[Opening Input data section]
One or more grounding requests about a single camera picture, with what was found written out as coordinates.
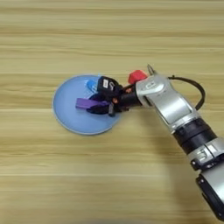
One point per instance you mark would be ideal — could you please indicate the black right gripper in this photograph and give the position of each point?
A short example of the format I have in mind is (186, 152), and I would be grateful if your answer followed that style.
(128, 97)

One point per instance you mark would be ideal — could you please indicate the purple rectangular block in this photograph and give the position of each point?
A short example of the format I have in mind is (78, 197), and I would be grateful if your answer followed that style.
(86, 103)

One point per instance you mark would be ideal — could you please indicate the blue glue stick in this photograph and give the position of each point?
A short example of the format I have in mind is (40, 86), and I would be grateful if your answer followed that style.
(91, 85)

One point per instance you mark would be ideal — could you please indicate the light blue round plate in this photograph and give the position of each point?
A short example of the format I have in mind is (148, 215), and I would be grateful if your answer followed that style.
(70, 116)

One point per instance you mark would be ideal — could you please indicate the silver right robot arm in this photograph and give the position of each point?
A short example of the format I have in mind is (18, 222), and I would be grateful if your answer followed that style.
(175, 105)

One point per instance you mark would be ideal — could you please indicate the red cube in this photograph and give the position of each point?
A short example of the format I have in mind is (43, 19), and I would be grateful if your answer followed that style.
(136, 76)

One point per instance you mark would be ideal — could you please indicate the orange and black pliers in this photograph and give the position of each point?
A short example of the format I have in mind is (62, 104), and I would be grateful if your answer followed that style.
(150, 70)
[Closing Input data section]
## Aim of the exercise
Every line of the data above that includes "blue" should be listed.

## Answer space
One point per instance you mark would be ideal — could you please indicate the blue glue stick in this photograph and give the position of each point?
One point per instance you mark would be ideal — could you please indicate the light blue round plate in this photograph and give the position of each point?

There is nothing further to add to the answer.